### Work instruction
Filter the entries for the word "tape". Copy each line that has it.

........

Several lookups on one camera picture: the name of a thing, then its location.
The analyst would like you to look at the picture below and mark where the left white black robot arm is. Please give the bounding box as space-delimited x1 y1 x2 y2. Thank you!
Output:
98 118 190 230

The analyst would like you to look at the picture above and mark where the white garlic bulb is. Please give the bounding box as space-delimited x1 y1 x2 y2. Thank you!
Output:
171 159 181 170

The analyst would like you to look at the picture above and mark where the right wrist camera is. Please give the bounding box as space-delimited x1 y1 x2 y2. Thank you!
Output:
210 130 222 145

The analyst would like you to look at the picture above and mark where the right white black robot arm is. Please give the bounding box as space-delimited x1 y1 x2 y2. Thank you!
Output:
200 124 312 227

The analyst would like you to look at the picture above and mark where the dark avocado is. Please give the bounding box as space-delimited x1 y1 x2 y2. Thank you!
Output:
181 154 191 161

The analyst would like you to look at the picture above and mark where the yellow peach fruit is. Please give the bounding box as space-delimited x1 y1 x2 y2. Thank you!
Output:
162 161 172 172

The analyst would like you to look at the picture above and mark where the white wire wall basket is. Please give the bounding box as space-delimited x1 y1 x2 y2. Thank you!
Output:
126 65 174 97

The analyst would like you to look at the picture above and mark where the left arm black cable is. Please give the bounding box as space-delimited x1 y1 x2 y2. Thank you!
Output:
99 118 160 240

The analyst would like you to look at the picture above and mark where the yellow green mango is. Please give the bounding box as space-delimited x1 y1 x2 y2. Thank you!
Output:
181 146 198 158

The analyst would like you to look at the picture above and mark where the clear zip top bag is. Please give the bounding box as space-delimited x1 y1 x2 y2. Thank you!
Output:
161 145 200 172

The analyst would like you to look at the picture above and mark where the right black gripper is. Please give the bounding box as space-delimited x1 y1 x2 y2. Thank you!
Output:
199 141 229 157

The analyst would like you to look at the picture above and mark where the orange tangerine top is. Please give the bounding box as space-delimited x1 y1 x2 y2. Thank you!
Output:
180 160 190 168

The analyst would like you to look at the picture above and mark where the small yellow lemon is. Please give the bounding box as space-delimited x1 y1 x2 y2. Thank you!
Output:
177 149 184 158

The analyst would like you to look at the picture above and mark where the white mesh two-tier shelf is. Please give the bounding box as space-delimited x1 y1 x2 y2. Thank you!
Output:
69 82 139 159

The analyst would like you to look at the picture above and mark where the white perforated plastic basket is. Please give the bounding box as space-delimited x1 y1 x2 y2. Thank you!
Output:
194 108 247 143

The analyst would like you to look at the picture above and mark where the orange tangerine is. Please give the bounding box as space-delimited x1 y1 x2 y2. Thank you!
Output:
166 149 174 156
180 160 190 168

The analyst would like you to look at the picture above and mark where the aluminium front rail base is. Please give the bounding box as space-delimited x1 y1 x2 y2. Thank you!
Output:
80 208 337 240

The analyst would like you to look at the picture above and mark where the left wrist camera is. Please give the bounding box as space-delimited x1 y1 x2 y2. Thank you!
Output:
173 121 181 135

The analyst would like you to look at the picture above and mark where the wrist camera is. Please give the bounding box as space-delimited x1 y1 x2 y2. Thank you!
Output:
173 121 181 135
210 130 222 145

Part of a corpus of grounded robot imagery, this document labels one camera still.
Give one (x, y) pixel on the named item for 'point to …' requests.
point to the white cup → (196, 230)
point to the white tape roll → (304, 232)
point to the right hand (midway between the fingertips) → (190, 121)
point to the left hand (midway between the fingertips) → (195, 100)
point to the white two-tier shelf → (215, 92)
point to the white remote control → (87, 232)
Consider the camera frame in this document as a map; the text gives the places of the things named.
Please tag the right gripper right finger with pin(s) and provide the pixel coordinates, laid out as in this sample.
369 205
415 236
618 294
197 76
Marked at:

........

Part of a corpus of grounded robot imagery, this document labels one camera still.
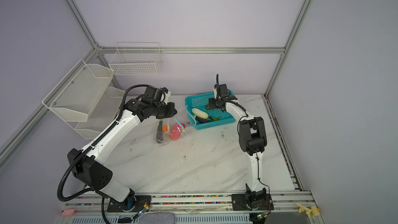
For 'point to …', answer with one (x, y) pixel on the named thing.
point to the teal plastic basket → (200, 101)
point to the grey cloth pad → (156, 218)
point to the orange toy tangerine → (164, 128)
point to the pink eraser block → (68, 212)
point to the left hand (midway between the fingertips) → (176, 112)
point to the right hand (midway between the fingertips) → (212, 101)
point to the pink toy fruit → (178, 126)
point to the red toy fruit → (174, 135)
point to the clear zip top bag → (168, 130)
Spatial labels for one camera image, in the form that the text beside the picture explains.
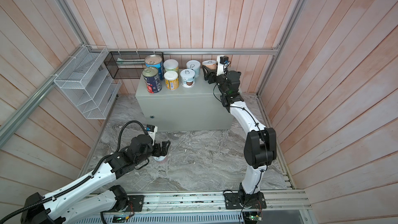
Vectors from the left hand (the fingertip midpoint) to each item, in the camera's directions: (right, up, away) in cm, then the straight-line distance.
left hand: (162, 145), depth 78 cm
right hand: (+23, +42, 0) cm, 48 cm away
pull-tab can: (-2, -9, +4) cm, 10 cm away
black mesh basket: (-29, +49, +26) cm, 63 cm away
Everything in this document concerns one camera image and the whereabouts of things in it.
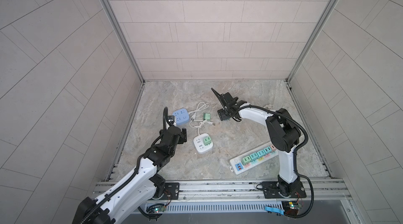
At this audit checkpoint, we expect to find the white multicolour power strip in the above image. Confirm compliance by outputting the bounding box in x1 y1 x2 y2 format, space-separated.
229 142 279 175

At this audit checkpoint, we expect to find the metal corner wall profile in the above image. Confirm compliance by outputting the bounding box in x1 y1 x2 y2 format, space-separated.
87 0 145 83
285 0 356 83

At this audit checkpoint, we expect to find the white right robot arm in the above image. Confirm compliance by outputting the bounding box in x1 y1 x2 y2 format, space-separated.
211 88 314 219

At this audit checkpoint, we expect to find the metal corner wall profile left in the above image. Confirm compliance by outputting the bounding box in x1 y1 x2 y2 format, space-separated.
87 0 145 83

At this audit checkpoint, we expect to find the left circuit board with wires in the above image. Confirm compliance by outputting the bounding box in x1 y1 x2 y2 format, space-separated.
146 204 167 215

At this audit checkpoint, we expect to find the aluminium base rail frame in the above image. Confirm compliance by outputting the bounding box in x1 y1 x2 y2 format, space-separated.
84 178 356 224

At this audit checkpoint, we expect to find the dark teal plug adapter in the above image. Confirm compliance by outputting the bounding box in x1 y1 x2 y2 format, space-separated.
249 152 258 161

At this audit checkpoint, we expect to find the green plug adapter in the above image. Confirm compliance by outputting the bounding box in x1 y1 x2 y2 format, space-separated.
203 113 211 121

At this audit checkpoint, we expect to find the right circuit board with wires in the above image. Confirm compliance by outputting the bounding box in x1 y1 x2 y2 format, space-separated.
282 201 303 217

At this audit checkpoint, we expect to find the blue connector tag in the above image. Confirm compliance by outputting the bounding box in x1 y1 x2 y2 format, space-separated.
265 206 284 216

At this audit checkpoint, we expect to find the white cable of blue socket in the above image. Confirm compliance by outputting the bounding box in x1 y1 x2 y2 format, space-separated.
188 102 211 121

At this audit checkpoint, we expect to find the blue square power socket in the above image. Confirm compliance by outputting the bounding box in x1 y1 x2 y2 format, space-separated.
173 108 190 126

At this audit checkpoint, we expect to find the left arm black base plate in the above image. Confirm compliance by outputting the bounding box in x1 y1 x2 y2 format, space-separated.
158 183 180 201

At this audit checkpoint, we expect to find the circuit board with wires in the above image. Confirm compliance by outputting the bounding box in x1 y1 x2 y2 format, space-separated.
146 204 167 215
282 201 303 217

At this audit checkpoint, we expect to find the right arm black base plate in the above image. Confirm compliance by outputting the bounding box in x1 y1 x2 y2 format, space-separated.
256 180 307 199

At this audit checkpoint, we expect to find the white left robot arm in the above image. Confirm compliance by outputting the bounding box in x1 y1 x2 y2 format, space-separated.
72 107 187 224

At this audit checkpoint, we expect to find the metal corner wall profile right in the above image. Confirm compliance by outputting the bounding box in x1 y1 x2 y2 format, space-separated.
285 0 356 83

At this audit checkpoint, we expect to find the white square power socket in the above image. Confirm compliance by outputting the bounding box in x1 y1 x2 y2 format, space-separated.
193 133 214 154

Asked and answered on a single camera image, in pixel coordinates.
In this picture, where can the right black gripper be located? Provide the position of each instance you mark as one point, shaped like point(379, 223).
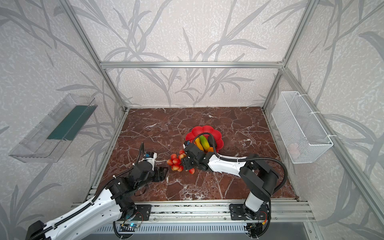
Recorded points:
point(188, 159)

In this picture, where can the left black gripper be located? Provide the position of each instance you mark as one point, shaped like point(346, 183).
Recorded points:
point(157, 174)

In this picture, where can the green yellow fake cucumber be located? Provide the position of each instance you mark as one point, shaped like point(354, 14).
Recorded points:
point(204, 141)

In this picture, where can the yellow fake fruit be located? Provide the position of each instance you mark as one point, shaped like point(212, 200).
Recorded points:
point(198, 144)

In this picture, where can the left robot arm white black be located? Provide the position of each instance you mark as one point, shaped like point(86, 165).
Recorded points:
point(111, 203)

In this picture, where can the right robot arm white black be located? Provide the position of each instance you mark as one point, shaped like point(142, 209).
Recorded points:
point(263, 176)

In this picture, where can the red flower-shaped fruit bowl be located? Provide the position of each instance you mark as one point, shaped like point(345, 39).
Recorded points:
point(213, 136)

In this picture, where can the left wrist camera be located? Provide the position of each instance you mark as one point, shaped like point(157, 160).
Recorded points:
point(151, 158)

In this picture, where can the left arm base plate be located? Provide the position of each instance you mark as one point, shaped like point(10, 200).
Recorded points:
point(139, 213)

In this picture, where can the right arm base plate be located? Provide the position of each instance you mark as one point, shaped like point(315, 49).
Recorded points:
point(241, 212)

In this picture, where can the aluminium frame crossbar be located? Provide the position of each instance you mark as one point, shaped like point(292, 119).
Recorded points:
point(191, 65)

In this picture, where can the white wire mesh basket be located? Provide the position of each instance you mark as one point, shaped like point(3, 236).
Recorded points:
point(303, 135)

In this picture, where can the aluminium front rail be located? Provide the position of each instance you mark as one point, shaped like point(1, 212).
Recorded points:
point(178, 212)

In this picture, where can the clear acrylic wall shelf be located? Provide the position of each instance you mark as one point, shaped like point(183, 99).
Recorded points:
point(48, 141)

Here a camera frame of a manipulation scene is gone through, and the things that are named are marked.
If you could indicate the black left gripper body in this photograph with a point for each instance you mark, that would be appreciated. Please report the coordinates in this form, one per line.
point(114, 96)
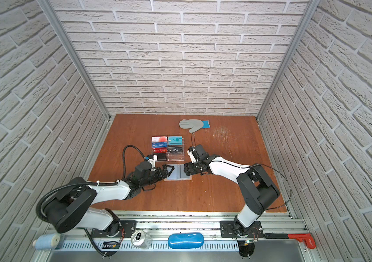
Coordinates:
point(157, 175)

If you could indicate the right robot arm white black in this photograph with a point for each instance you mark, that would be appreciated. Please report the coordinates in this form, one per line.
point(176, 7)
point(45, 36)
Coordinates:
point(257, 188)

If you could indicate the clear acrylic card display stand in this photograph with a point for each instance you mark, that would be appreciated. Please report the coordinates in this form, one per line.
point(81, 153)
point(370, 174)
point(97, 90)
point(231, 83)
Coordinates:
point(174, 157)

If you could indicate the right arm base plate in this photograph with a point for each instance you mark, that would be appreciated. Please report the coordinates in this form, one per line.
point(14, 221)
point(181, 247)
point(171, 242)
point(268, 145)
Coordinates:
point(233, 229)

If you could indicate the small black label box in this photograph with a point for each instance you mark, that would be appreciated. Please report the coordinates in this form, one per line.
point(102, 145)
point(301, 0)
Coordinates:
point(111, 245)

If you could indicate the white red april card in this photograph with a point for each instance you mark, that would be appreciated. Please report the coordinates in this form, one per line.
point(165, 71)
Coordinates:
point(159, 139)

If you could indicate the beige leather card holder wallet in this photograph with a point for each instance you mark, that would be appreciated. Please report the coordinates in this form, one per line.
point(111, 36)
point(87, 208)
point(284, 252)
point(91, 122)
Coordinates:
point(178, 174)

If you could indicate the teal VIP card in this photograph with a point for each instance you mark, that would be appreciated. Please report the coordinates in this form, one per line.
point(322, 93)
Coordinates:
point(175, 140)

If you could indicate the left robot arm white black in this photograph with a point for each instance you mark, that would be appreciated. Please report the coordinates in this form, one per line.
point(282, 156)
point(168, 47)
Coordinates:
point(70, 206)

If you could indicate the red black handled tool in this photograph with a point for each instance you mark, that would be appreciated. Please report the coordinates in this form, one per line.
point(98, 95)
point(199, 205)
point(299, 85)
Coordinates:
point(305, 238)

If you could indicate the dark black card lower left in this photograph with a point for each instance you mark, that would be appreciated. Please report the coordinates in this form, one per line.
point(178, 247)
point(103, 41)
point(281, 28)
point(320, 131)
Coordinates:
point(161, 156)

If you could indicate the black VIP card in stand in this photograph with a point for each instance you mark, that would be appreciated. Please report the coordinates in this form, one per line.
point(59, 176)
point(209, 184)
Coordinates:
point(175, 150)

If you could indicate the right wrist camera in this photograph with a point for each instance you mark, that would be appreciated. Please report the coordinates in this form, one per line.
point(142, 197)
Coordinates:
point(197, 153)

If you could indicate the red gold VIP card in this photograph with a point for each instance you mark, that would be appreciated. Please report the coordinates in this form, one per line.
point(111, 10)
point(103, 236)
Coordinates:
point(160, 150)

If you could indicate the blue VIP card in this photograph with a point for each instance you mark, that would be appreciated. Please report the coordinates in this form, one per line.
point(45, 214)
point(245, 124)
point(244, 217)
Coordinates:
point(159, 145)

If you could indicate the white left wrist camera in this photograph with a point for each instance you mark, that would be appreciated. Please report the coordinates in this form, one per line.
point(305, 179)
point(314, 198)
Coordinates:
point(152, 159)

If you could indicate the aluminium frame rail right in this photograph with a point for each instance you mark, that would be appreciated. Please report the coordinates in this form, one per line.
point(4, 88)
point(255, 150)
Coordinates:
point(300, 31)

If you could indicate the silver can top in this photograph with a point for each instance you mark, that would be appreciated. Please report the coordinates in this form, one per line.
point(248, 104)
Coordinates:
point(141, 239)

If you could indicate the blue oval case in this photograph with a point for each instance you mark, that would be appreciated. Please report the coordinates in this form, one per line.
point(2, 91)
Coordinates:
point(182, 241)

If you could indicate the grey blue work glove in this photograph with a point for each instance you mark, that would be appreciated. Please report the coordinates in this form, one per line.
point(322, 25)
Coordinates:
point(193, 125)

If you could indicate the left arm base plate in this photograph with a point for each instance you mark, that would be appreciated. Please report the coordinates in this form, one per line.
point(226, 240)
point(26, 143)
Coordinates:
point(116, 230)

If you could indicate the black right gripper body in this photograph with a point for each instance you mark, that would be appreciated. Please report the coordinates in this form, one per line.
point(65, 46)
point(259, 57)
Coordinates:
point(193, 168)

........

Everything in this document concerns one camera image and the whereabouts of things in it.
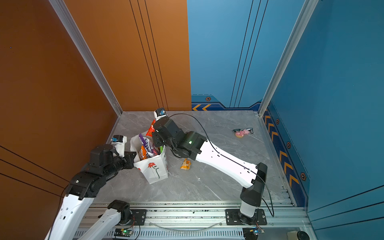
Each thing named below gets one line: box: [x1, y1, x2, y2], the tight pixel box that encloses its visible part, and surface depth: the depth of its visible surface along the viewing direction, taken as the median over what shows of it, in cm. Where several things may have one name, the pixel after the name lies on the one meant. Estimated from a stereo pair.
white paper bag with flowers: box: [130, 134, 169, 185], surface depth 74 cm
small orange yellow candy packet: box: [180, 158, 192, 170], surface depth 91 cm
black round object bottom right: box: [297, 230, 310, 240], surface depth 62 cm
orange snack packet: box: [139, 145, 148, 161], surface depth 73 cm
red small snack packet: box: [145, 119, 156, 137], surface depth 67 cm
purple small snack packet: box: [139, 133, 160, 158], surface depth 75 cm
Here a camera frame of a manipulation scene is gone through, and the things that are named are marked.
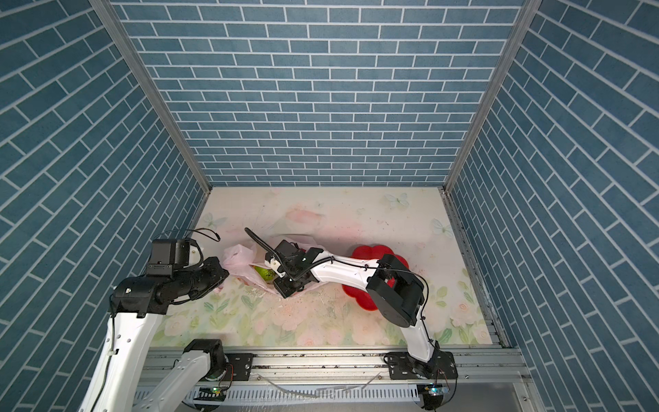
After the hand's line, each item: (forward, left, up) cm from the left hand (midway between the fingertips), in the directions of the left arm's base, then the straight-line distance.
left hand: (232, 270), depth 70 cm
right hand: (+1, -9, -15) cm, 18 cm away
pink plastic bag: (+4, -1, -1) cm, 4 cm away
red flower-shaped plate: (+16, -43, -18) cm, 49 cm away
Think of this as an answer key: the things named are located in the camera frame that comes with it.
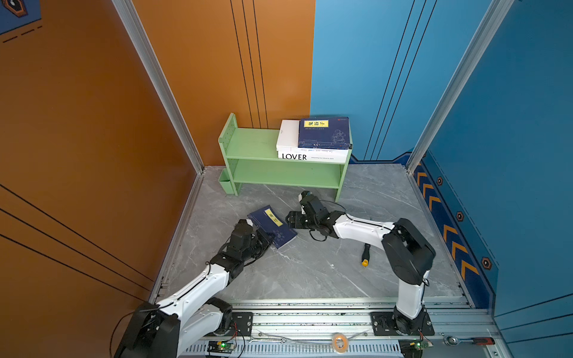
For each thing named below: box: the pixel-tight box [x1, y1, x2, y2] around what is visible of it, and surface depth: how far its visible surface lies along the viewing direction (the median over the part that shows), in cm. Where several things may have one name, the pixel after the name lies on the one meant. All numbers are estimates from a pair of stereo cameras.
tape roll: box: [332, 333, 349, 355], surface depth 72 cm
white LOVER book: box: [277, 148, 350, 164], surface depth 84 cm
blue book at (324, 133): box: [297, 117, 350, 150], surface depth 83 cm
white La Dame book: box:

........

### Written reply
point to the white tape roll → (304, 232)
tape roll: box: [332, 333, 349, 355], surface depth 72 cm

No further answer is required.